======== Supplied material

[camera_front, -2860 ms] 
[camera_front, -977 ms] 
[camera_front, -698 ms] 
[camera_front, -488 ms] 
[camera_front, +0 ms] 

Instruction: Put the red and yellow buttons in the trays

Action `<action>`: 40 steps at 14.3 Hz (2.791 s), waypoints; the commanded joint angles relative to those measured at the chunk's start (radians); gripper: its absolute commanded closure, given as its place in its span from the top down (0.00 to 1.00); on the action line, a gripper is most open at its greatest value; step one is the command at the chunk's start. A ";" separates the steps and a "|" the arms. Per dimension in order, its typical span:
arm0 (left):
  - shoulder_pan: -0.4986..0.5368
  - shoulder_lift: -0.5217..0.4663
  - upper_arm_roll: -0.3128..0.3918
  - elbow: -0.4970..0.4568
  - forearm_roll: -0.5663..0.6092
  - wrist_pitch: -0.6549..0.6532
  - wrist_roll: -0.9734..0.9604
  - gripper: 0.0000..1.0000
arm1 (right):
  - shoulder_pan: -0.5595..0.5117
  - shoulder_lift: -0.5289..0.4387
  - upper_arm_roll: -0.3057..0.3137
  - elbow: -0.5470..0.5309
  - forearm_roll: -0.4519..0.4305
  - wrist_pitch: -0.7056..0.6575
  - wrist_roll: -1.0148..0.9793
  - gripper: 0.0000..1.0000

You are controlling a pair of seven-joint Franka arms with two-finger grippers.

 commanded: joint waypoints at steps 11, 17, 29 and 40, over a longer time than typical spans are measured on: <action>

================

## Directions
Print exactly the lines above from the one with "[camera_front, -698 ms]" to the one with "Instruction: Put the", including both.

## Answer to the exercise
[camera_front, -698 ms] 
[camera_front, -488 ms] 
[camera_front, +0 ms] 

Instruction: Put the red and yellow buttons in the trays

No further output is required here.